» **PROBLEM TO SOLVE**: Go through the listing that follows and write it out exactly. Drop the pictures.

++++ DATA

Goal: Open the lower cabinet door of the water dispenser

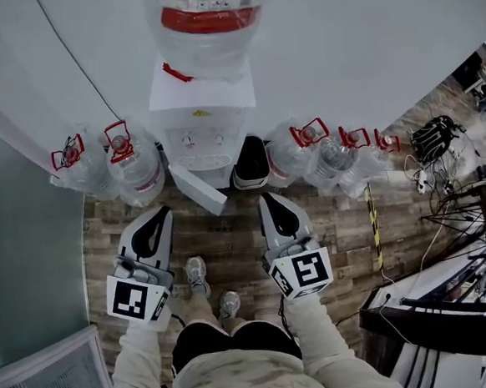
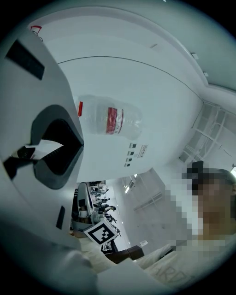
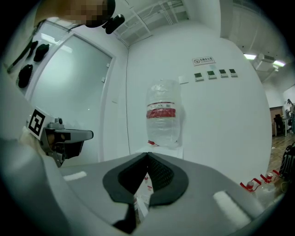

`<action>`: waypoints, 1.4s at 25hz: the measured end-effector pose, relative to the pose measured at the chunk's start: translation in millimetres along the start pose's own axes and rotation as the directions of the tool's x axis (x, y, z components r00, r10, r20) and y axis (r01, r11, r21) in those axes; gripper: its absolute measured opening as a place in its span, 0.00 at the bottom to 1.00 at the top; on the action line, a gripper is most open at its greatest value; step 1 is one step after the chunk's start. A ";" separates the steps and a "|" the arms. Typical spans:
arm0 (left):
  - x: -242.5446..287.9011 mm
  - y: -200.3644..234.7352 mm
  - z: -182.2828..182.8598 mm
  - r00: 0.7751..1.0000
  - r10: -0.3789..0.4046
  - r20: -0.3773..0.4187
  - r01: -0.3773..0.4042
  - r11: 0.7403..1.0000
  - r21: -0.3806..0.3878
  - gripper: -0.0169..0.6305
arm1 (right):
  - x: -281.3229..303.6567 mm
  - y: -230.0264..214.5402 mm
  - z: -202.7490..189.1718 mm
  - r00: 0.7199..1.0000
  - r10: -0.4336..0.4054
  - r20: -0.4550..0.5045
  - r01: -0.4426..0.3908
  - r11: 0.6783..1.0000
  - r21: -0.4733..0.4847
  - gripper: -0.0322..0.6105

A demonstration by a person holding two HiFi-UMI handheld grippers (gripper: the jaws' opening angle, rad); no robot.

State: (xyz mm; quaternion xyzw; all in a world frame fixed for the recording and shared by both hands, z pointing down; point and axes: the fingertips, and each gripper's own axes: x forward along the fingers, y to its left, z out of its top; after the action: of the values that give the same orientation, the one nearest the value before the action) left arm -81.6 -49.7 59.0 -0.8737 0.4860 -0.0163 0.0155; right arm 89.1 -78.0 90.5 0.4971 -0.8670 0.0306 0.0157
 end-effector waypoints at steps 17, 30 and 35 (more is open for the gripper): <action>-40.0 -35.4 65.1 0.999 0.010 0.052 -0.011 1.000 0.008 0.03 | -64.9 20.5 59.4 0.999 -0.021 0.041 0.021 1.000 -0.007 0.06; -47.1 -51.7 89.9 0.995 0.023 0.097 -0.024 1.000 0.010 0.03 | -81.3 21.0 82.6 0.997 -0.009 0.078 0.010 1.000 -0.023 0.06; -47.3 -53.3 93.9 0.994 0.039 0.104 -0.039 0.999 0.005 0.03 | -81.6 18.8 87.6 0.997 0.001 0.079 0.002 0.999 -0.037 0.06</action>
State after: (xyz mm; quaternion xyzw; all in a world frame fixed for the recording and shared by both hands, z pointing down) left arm -57.3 19.6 -33.1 -0.8636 0.5014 0.0280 0.0443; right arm 114.3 -4.3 -2.3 0.4976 -0.8673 -0.0052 -0.0095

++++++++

» **RESPONSE BOX**:
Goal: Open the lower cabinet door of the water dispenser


`<action>`: waypoints, 1.4s at 25hz: the measured end-effector pose, relative to the pose measured at the chunk's start: translation in millimetres along the start pose's own axes and rotation as the directions of the tool's x axis (x, y, z components r00, r10, r20) and y axis (r01, r11, r21) in those axes; gripper: its absolute measured opening as a place in its span, 0.00 at the bottom to 1.00 at the top; on the action line, a gripper is most open at its greatest value; step 1 is one step after the chunk's start. A ";" separates the steps and a "|" the arms. Typical spans:
arm0 (left):
  - x: -242.5446..287.9011 mm
  - y: -200.3644..234.7352 mm
  - z: -182.2828..182.8598 mm
  - r00: 0.7751..1.0000
  - r10: -0.3789..0.4046
  - r20: -0.3773..0.4187
  - r01: -0.3773..0.4042
  - r11: 0.7403..1.0000
  - r21: -0.3806..0.3878
  - gripper: -0.0169..0.6305
arm1 (right):
  - x: -281.3229..303.6567 mm
  - y: -230.0264..214.5402 mm
  - z: -202.7490..189.1718 mm
  - r00: 0.7199..1.0000
  - r10: -0.4336..0.4054
  - r20: -0.4550..0.5045
  - r01: -0.4426..0.3908
  - r11: 0.6783..1.0000
  - r21: -0.4733..0.4847
  - gripper: -0.0322..0.6105

A demonstration by a person holding two HiFi-UMI handheld grippers (gripper: the jaws' opening angle, rad); no robot.

State: (xyz mm; quaternion xyzw; all in a world frame fixed for the recording and shared by both hands, z pointing down; point and axes: the fingertips, and each gripper's own axes: x forward along the fingers, y to its left, z out of its top; after the action: of the values that give the same orientation, the one nearest the value before the action) left arm -81.6 -49.7 59.0 -0.8737 0.4860 -0.0163 0.0155; right arm 89.1 -78.0 90.5 0.4971 -0.8670 0.0306 0.0157
 end-effector waypoints at steps 17, 30 and 35 (more is open for the gripper): <action>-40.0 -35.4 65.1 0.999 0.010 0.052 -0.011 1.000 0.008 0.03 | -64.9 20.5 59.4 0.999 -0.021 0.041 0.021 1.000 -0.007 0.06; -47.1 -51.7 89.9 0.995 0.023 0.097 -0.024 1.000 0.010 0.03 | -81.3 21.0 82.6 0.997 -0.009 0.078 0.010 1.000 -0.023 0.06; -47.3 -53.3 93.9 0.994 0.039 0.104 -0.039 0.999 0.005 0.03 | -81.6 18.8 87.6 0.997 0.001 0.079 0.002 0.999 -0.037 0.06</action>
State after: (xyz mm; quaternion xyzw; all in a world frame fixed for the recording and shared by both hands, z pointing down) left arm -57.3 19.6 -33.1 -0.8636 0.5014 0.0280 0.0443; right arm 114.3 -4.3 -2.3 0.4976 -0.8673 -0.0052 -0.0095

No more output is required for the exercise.